There were no CEOs from defense-related industries at the meeting, even though sequestration will occur if no deal is reached on the budget during Congress's lame-duck session.
The group included prominent donors to Democrats and Republicans. Three of the attendees -- General Electric's Jeffrey Immelt, Xerox's Ursula Burns, and American Express's Kenneth Chenault -- are on Obama's Jobs Council, which Immelt chairs.
General Electric donated nearly $500,000 to Obama's presidential campaign in 2008; the company was rewarded with taxpayer-funded bailouts. General Electric also used to own MSNBC, the pro-Obama cable station that also acts as his rapid response outlet.
Chenault, of American Express, has donated the maximum amount allowed to Obama's Victory Fund and $50,000 to Obama's inaugural fund. He has also donated to candidates like Hillary Clinton and Rick Santorum.

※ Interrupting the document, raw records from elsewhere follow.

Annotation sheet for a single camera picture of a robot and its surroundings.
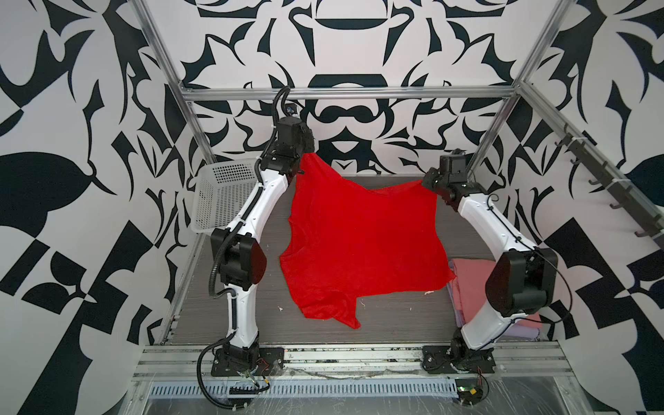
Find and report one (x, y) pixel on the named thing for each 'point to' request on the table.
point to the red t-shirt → (347, 239)
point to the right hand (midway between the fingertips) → (432, 171)
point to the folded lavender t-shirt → (514, 331)
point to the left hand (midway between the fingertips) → (302, 122)
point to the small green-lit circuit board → (469, 392)
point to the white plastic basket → (220, 189)
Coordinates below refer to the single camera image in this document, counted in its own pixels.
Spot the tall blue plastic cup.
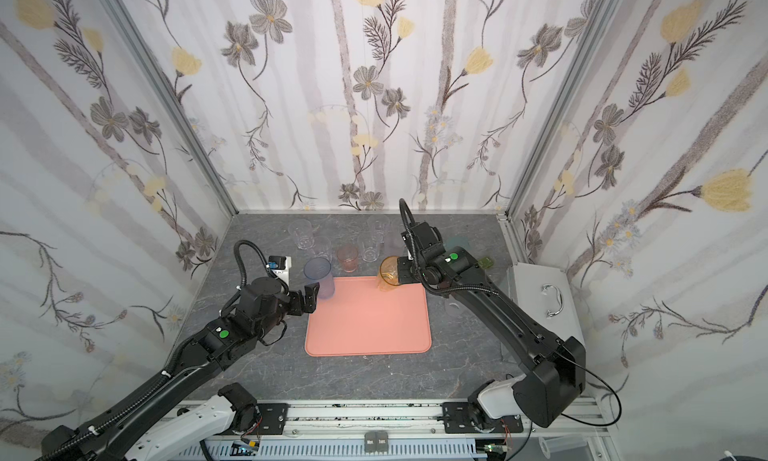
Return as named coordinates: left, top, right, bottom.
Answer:
left=303, top=257, right=335, bottom=299

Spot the tall yellow plastic cup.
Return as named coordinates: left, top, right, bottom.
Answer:
left=377, top=256, right=401, bottom=292

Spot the clear faceted glass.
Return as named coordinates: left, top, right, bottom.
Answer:
left=358, top=232, right=382, bottom=263
left=310, top=236, right=333, bottom=260
left=288, top=219, right=315, bottom=250

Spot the pink plastic tray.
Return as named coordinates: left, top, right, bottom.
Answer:
left=305, top=276, right=432, bottom=357

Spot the tall teal plastic cup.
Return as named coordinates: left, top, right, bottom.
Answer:
left=444, top=235, right=472, bottom=252

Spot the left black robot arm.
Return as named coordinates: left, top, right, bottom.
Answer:
left=40, top=277, right=320, bottom=460

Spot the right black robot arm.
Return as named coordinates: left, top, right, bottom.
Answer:
left=402, top=217, right=623, bottom=427

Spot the small pink glass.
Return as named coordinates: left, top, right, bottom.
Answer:
left=336, top=244, right=359, bottom=273

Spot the frosted clear cup right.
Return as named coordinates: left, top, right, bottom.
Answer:
left=444, top=299, right=467, bottom=318

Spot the small green object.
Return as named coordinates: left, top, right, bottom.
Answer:
left=478, top=256, right=495, bottom=270

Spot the grey metal case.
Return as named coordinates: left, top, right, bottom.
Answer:
left=508, top=263, right=585, bottom=344

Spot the clear plastic beaker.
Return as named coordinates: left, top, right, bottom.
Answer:
left=539, top=436, right=592, bottom=461

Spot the aluminium mounting rail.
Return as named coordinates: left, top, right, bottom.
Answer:
left=113, top=399, right=613, bottom=461

Other prominent Obama donors who attended the meeting include Ursula Burns of Xerox, who gave $2,500 to Obama, and Andrew Liveris of Dow Chemical, who gave $5,000 during the 2012 cycle. Burns was also part of Obama's 2008 inaugural committee. Liveris donated to Romney and John McCain during the 2008 election.

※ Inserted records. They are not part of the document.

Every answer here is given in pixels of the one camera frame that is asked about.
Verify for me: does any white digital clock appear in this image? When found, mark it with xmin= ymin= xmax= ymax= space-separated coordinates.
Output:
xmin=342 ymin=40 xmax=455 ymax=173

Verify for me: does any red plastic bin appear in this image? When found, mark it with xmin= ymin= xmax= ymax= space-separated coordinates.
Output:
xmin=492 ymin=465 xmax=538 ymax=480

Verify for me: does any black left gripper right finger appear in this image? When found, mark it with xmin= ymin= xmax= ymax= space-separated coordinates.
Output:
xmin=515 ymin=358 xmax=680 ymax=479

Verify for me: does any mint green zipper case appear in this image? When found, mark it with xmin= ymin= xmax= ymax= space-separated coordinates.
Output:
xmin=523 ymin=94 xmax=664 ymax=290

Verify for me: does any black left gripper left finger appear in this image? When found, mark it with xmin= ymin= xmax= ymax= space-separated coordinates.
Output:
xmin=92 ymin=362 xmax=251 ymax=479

Indra Nooyi, of PepsiCo Inc., has donated exclusively to Democrats, as has her husband.
Prominent Republican donors who attended the meeting include Aetna CEO Mark Bertolini, John Watson of Chevron (who donated to the Republican Senatorial Committee), David Cote of Honeywell International, Mike Duke of Wal-Mart, and Robert McDonald of Procter & Gamble (who donated to Romney's campaing in 2012).

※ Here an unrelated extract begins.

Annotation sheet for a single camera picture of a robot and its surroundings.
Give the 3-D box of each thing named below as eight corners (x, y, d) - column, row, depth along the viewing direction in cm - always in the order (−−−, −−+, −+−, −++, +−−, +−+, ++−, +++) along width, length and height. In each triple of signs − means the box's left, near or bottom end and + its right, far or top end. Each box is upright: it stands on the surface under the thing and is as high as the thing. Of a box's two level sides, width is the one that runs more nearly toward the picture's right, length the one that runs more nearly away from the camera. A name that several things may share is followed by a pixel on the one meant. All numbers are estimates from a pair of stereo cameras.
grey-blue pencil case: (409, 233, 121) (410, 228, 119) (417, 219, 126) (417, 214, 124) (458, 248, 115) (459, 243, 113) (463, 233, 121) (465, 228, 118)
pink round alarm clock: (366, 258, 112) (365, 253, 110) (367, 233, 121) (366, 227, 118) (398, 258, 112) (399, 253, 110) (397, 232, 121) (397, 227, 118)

Bertolini and groups affiliated with Aetna have donated millions to Republican-leaning groups. Bertolini has said Aetna may have to lay off workers or enact a hiring freeze due to economic uncertainty if Obama and Republicans do not reach a deal on the budget.
Duke, of Wal-Mart, and Cote, of Honeywell, have donated heavily to Republicans in the past.
Alan Mulally, of Ford Motor Company, has previously donated to Democrats like Sen. Carl Levin and Rep. John Dingell, but Romney received the most money from Ford's political action committee during the last election cycle. Ginni Rometty, IBM's CEO, also attended the meeting.
Cote, Honeywell's CEO, emphasized the importance of economic certainty and avoiding the fiscal cliff, accusing economists of underestimating the recession that would result from failing to do so.
"If the last debt ceiling discussion was playing with fire, this time they're playing with nitroglycerin," Cote said in an interview this week. "If they go off the cliff, I think it would spark a recession that's a lot bigger than economists think. Some think it would just be a small fire. I think it could turn into a conflagration."